Please copy out every line of the data word for word.

• **COLLECTED MATERIAL**
= Beginning of Section =

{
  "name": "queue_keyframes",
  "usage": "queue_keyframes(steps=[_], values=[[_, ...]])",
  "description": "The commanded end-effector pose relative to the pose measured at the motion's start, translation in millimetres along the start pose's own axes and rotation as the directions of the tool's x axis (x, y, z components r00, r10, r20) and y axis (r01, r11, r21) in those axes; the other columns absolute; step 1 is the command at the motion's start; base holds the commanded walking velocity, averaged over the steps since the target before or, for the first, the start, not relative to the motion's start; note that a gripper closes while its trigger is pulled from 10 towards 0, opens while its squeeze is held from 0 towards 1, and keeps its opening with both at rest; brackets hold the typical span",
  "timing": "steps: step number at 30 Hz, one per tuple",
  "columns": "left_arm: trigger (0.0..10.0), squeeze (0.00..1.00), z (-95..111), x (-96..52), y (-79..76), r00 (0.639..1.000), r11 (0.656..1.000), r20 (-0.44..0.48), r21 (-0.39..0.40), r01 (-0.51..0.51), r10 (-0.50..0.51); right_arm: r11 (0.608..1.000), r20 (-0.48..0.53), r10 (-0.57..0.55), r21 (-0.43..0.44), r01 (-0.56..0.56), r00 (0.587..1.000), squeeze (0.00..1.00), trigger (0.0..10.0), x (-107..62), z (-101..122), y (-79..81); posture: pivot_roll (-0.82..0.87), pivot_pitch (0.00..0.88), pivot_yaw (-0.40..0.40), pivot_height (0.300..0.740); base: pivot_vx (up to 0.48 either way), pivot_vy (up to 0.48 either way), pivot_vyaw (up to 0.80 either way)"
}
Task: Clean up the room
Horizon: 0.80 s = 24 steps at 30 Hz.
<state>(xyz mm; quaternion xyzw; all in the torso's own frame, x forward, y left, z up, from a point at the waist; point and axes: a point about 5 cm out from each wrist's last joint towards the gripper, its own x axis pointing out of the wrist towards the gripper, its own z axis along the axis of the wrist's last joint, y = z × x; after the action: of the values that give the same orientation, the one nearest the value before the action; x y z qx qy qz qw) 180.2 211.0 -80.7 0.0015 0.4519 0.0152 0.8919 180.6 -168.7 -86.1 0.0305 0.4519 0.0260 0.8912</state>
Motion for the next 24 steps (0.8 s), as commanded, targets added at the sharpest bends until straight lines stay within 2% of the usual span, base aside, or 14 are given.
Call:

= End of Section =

• **REPLY TO THE TASK**
{
  "name": "queue_keyframes",
  "usage": "queue_keyframes(steps=[_], values=[[_, ...]])",
  "description": "The commanded end-effector pose relative to the pose measured at the motion's start, translation in millimetres along the start pose's own axes and rotation as the directions of the tool's x axis (x, y, z components r00, r10, r20) and y axis (r01, r11, r21) in those axes; the other columns absolute; step 1 is the command at the motion's start; base holds the commanded walking velocity, averaged over the steps since the target before or, for the first, the start, not relative to the motion's start; note that a gripper closes while its trigger is pulled from 10 towards 0, opens while its squeeze is held from 0 towards 1, and keeps its opening with both at rest; brackets hold the typical span",
  "timing": "steps: step number at 30 Hz, one per tuple",
  "columns": "left_arm: trigger (0.0..10.0), squeeze (0.00..1.00), z (-95..111), x (-96..52), y (-79..76), r00 (0.639..1.000), r11 (0.656..1.000), r20 (-0.44..0.48), r21 (-0.39..0.40), r01 (-0.51..0.51), r10 (-0.50..0.51); right_arm: r11 (0.608..1.000), r20 (-0.48..0.53), r10 (-0.57..0.55), r21 (-0.43..0.44), r01 (-0.56..0.56), r00 (0.587..1.000), squeeze (0.00..1.00), trigger (0.0..10.0), x (-107..62), z (-101..122), y (-79..81); posture: pivot_roll (-0.82..0.87), pivot_pitch (0.00..0.88), pivot_yaw (-0.40..0.40), pivot_height (0.300..0.740); base: pivot_vx (up to 0.48 either way), pivot_vy (up to 0.48 either way), pivot_vyaw (up to 0.80 either way)"
}
Task: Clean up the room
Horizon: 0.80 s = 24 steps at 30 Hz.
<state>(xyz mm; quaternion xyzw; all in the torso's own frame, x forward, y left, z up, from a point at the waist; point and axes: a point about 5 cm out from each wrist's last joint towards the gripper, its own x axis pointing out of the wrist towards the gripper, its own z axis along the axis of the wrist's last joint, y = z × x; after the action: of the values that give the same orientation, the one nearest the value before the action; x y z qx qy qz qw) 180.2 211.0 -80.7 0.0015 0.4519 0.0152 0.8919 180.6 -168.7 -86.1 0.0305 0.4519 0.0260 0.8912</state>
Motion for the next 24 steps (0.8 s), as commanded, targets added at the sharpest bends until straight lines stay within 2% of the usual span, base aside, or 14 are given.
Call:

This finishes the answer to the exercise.